As for today, I think we are lucky to get an AI program which can simply talk with a human. That is about it.

One way an evil computer could control a person is by varying electromagnetic emissions from computer and other devices.

I recall a story about an very, very early computer called the Altair 8800 which could play tunes on an radio. The way it did this was by running certain instructions which leaked certain electromagnetic frequencies. Some of these frequencies were in the AM range, and by using the right instructions, different songs could be heard on the radio. This was an unintended effect of the way the electronics were built.

With this effect, I could imagine an evil computer controlling the antenna in a cell phone or some component in a laptop which would create particular electromagnetic frequencies which would interact with a human brain. This is all very hypothetical and would need a fantastically advanced AI to pull it off.

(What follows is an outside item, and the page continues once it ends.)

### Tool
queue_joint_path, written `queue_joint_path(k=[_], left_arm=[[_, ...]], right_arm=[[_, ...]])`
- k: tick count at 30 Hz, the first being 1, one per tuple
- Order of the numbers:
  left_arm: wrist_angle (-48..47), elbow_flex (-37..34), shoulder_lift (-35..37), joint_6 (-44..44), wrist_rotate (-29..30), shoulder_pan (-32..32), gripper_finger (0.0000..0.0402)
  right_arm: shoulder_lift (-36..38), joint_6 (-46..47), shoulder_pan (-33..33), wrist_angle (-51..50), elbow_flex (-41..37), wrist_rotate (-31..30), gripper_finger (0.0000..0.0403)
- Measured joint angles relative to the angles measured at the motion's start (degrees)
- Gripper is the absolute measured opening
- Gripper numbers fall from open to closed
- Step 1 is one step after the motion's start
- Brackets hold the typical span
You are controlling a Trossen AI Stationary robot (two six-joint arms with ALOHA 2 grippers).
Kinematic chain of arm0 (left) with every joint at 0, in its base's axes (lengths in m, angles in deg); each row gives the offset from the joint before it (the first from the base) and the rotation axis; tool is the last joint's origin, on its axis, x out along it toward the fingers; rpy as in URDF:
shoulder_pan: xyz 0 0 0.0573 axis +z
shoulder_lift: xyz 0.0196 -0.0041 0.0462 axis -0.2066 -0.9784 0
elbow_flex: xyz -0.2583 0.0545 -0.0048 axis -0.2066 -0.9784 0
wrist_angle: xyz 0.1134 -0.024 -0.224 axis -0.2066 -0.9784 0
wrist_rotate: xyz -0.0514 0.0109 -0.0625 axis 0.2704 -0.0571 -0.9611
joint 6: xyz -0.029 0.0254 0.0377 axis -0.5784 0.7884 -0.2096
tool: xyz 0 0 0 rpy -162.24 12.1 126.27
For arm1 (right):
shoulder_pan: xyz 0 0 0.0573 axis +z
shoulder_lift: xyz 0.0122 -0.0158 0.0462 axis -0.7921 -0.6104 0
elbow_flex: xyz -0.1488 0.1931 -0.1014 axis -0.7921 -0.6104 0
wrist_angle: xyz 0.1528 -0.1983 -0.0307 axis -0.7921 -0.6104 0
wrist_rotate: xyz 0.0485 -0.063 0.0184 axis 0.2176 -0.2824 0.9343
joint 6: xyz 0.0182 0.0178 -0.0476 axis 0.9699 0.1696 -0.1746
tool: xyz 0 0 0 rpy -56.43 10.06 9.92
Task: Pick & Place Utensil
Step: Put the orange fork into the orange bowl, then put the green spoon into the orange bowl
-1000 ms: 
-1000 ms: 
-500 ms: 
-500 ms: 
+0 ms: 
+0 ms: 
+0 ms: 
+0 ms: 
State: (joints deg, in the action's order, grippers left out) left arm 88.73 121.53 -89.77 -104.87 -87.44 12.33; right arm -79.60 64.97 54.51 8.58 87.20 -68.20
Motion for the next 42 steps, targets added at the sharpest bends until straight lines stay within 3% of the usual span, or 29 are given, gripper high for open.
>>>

Well, this is pretty broadly phrased. I mean, a computer program could suddenly play a maximum volume hyper-annoying noise over the speakers; that would momentarily interfere with the thought process of someone nearby (yeah, that’s not electro-magnetic, but the point stands). Flashing display screens might also distract someone momentarily (and, even, for a small subset of people, could induce a seizure if done right).

But I don’t think any current general computing devices have sufficient E-M emissions to directly affect a human brain.

Even if the AI was controlling an MRI machine or magnetics lab something, it’s still not clear that external electrical/magnetic interference with a human brain can do anything subtle or interesting. Maybe the right combination of magnet/electric stimulation could slightly relax a person or cause unconsciousness or something crude, but almost certainly not ‘control’ them in any meaningful way.

Let’s just pretend an AI could develop in some advance computer. Let’s further assume it’s in communication with another computer advanced enough to support the environment the AI needs to survive.

My theory is – no, it can’t escape. It could copy/clone itself into the other computer, and then there would be two.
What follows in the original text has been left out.